# Assigned task:
Give only the number of lines in the records that include the string "things".

# Data for this exercise:
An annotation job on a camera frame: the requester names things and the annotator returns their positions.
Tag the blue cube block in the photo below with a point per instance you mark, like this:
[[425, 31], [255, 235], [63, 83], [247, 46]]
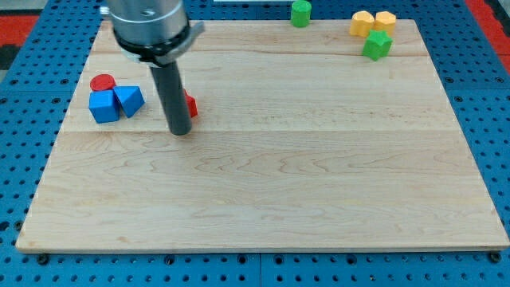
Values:
[[104, 106]]

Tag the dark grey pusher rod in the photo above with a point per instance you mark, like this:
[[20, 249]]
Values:
[[168, 84]]

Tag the yellow hexagon block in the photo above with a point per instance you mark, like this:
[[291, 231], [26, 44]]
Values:
[[385, 21]]

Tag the blue triangle block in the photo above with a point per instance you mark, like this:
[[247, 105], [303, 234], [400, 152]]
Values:
[[130, 98]]

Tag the green star block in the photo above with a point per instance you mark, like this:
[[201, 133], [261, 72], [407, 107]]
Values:
[[377, 44]]

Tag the red block behind rod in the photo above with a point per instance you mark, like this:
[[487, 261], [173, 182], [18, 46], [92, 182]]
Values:
[[191, 104]]

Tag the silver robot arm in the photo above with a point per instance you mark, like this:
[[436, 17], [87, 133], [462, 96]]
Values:
[[155, 32]]

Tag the wooden board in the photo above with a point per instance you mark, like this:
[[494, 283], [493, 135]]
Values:
[[301, 145]]

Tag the red cylinder block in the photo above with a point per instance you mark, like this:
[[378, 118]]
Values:
[[102, 82]]

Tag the green cylinder block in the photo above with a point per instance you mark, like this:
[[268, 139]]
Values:
[[300, 13]]

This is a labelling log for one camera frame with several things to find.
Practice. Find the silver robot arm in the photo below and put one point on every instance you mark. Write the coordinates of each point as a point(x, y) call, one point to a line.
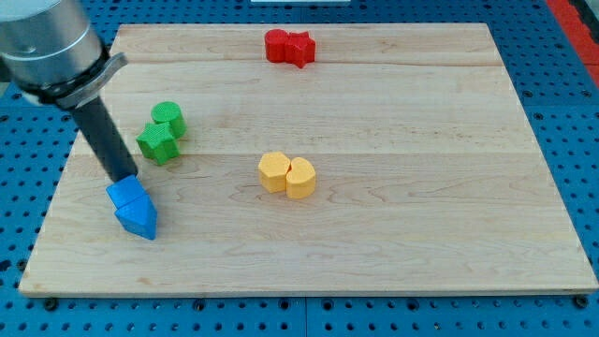
point(53, 52)

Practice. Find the yellow half-round block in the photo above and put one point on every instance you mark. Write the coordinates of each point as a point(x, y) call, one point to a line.
point(300, 179)

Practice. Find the wooden board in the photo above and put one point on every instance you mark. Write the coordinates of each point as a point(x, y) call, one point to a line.
point(429, 179)

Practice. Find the yellow hexagon block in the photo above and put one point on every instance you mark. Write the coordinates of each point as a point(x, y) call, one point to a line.
point(272, 170)

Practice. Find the red star block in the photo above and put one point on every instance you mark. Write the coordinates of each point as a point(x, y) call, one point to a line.
point(299, 49)

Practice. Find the red cylinder block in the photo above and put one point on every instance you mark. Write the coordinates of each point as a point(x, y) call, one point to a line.
point(275, 41)

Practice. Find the green star block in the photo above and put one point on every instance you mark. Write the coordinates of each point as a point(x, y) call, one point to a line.
point(158, 143)

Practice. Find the green cylinder block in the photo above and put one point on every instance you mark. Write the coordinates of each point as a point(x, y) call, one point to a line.
point(168, 112)

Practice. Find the blue triangle block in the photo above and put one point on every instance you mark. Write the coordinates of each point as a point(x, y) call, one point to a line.
point(139, 217)

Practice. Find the blue cube block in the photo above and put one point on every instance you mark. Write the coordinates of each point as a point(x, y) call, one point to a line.
point(125, 191)

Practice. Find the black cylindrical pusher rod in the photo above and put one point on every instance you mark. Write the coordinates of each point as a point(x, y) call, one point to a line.
point(101, 133)

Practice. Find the red strip at right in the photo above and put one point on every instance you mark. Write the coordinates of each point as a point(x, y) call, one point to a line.
point(581, 28)

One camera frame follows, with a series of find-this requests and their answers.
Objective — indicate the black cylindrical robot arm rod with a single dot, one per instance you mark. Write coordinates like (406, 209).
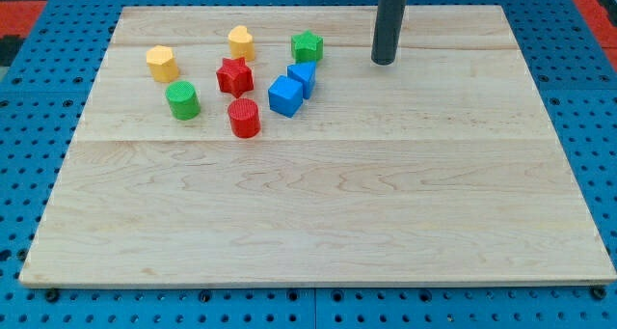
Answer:
(387, 31)

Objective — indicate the red star block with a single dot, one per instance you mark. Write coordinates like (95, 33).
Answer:
(235, 77)

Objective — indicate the green star block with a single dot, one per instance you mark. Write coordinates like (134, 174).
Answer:
(307, 47)

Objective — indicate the light wooden board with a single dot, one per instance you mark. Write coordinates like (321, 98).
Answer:
(440, 170)

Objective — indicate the blue cube block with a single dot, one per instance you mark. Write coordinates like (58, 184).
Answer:
(285, 96)

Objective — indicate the red cylinder block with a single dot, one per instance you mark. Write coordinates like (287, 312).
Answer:
(244, 118)

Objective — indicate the blue triangle block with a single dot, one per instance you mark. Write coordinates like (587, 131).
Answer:
(305, 73)

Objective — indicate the yellow heart block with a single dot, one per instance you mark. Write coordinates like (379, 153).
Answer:
(241, 43)

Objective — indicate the green cylinder block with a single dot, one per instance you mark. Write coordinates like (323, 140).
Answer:
(183, 100)

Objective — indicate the yellow hexagon block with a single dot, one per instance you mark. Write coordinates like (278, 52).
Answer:
(161, 63)

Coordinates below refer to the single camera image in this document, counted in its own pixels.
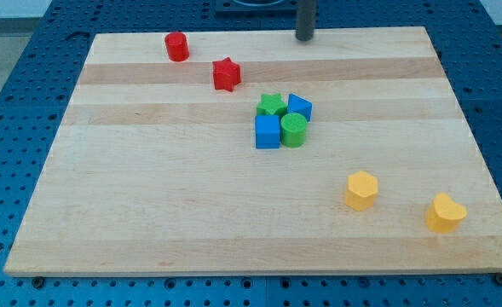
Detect green star block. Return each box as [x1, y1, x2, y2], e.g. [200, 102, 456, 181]
[256, 93, 287, 117]

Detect red star block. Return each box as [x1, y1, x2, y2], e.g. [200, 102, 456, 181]
[212, 57, 241, 92]

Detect wooden board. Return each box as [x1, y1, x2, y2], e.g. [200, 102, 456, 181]
[4, 26, 502, 277]

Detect blue cube block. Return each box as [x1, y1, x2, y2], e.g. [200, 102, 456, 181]
[255, 115, 280, 149]

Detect green cylinder block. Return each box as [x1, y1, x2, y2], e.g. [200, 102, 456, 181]
[280, 113, 308, 148]

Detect blue triangle block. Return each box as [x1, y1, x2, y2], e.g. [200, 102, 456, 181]
[287, 93, 313, 122]

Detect yellow hexagon block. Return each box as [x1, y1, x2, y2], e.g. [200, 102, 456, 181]
[343, 171, 379, 211]

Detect red cylinder block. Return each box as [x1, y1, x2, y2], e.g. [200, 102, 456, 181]
[164, 32, 190, 62]

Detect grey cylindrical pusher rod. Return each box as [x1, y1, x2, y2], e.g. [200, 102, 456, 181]
[295, 0, 317, 42]

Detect yellow heart block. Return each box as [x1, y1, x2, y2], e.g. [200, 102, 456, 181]
[425, 193, 468, 234]

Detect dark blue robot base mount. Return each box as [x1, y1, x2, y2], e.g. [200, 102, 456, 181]
[212, 0, 297, 15]

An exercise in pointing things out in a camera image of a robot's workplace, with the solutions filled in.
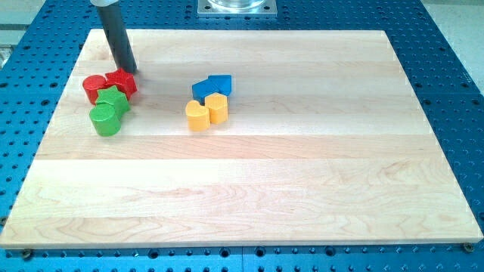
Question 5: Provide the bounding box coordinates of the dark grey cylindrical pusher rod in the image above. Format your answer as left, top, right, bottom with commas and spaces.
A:
95, 1, 137, 73

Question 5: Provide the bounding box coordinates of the red star block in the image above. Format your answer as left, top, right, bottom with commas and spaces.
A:
105, 68, 138, 100

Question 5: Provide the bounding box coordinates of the red cylinder block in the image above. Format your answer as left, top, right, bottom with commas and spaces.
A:
82, 75, 107, 105

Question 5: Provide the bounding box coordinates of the green star block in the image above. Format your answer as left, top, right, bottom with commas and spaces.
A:
95, 85, 130, 119

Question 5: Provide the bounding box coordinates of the green cylinder block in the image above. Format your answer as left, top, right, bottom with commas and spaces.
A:
89, 104, 121, 137

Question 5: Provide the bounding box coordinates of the blue cube block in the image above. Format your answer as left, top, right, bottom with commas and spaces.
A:
192, 79, 219, 106

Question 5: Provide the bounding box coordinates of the blue triangle block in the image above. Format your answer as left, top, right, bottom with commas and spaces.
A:
208, 75, 232, 96

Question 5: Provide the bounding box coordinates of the yellow heart block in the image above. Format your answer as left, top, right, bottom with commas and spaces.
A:
185, 100, 210, 131

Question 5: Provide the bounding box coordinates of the yellow hexagon block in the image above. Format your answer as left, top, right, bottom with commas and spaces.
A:
205, 93, 228, 124

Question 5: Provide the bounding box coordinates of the light wooden board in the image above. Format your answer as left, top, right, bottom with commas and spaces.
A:
1, 29, 482, 249

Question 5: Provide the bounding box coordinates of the left board stop screw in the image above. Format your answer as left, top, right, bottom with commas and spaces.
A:
20, 249, 33, 260

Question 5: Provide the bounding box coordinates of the board stop screw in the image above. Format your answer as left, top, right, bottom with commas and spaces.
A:
461, 243, 474, 253
20, 249, 33, 260

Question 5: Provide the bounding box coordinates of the right board stop screw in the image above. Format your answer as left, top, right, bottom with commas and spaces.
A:
461, 243, 474, 253

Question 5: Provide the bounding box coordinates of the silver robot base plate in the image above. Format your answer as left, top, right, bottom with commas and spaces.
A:
197, 0, 278, 18

# Exercise answer:
3